© JUNGE FREIHEIT Verlag GmbH & Co.  www.jungefreiheit.de  46/10 12. November 2010

Lockerungsübungen
Entlastung für die Produktion
Karl Heinzen

Der konjunkturelle Aufschwung übertrifft alle Erwartungen, doch ist Vertrauen in die langfristige Stärke des Standorts Deutschland nicht überall anzutreffen. Insbesondere Industrieunternehmen, die in der Produktion einen hohen Energieaufwand betreiben müssen, schlagen Alarm. Die Strompreise haben sich seit dem Amtsantritt von Angela Merkel nahezu verdoppelt, dieser Trend dürfte sich fortsetzen. Der Eifer, in der Reduktion von CO2-Emissionen weltweit eine Vorreiterrolle zu spielen, treibt auch die schwarz-gelbe Koalition zu immer neuen kostenträchtigen Auflagen für die Wirtschaft – nicht auszumalen, wenn erst die eigentlichen Grünen wieder regieren.

Für Aluminium-, Stahl- oder Zementproduzenten, aber auch so manchen chemischen Konzern sind Investitionen in neue Anlagen in der Bundesrepublik bereits heute nicht mehr zu verantworten. Überdies spielen sie mit dem Gedanken, hierzulande schon vorhandene Kapazitäten in andere Weltregionen zu verlagern. Dadurch droht ein Schneeballeffekt ausgelöst zu werden. Der Landesflucht der Rohstoffproduzenten könnten sich nicht wenige Unternehmen anschließen, die eben diese Rohstoffe weiterverarbeiten.

Unternehmen werden das Lockmittel attraktiver Löhne nur maßvoll einsetzen müssen.

Genau besehen ist diese Entwicklung aber alles andere als alarmierend. Letztlich werden nämlich alle Beteiligten aus ihr einen Nutzen ziehen. So dürfte die Produktionsverlagerung ins Ausland die Kostenstrukturen und damit die Ertragslage der Unternehmen markant verbessern. Der Export hochqualifizierter Arbeitsplätze senkt die Nachfrage nach entsprechendem Personal in Deutschland. Die schon für die nahe Zukunft prognostizierten Engpässe in der Gewinnung geeigneter Beschäftigter dürften somit nicht so dramatisch wie befürchtet ausfallen. Folglich werden die Unternehmen das Lockmittel attraktiver Löhne und Gehälter nur sehr maßvoll einsetzen müssen. Vielleicht können sogar am Bedarf nach gut ausgebildeten Einwanderern Abstriche vorgenommen werden.

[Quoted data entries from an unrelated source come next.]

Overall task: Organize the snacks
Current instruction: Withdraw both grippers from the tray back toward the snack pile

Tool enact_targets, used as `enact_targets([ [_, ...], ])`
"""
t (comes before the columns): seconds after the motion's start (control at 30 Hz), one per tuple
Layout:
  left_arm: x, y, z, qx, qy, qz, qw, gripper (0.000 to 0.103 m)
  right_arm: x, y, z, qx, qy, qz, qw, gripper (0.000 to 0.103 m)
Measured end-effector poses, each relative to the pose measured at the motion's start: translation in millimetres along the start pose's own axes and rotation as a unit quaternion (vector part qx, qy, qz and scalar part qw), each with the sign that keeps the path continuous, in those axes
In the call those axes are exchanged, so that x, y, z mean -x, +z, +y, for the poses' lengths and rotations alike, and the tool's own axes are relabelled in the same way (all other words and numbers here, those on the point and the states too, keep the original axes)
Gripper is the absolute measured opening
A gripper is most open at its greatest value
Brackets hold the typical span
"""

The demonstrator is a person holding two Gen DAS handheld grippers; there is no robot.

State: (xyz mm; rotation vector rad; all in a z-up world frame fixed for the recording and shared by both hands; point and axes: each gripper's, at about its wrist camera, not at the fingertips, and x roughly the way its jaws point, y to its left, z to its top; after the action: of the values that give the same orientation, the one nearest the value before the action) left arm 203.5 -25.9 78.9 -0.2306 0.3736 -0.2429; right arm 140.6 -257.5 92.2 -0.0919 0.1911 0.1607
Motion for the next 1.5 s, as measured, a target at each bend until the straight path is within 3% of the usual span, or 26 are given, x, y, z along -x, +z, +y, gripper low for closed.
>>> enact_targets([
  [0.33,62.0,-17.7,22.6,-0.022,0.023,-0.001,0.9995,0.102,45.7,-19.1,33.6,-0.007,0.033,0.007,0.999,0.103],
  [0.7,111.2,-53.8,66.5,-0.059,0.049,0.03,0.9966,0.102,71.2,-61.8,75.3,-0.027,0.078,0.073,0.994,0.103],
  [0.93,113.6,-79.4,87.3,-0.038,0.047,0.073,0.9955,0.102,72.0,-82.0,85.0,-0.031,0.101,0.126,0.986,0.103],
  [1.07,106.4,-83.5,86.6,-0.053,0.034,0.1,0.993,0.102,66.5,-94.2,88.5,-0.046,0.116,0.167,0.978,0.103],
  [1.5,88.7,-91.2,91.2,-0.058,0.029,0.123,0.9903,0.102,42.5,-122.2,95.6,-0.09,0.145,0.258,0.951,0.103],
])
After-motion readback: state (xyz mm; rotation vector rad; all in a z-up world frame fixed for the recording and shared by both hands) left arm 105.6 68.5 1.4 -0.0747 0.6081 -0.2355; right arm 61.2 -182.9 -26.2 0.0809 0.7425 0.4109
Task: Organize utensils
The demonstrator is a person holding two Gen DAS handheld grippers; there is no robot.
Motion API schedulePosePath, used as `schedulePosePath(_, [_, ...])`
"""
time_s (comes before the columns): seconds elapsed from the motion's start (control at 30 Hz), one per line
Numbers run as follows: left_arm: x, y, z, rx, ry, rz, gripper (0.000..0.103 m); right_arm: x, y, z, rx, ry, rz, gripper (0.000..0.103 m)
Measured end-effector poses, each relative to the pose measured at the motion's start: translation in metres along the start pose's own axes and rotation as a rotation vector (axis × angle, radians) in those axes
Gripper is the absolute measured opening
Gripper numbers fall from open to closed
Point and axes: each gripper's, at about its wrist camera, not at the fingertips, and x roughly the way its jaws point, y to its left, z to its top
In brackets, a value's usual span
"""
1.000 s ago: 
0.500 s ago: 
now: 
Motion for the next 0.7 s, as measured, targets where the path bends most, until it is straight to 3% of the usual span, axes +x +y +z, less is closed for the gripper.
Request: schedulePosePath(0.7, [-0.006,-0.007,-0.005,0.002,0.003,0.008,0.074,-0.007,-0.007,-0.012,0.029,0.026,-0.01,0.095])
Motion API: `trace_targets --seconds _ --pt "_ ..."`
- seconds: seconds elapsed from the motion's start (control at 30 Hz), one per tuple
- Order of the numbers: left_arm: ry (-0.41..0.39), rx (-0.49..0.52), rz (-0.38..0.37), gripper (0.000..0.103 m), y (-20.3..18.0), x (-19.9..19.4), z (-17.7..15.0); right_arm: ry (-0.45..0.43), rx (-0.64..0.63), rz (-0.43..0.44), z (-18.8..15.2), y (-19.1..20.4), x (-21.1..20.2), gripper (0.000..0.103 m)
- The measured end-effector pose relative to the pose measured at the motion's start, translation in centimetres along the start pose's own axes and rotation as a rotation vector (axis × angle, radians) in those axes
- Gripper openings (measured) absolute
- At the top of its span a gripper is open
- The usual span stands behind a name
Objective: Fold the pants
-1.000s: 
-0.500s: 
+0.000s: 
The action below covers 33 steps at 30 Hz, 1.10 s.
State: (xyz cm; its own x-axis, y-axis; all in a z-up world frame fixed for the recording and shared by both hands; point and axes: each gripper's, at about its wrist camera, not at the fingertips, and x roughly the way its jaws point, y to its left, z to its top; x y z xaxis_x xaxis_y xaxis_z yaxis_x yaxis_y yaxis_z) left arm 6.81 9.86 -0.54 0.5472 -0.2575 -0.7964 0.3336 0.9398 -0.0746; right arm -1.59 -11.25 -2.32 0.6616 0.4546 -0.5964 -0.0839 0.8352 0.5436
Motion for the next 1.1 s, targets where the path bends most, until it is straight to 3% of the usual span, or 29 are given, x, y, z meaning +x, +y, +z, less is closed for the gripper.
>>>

Vor allem aber leistet Deutschland auf diese Weise seinen Beitrag zur Harmonisierung der europäischen Wirtschaft. Unsere Partnerstaaten sind in der Deindustrialisierung schon weit fortgeschritten, nun ist die Verfolgungsjagd eröffnet. Damit werden auch Handelsbilanzungleichgewichte ein Ende haben. Wenn Deutschland weniger produziert, kann es auch weniger exportieren.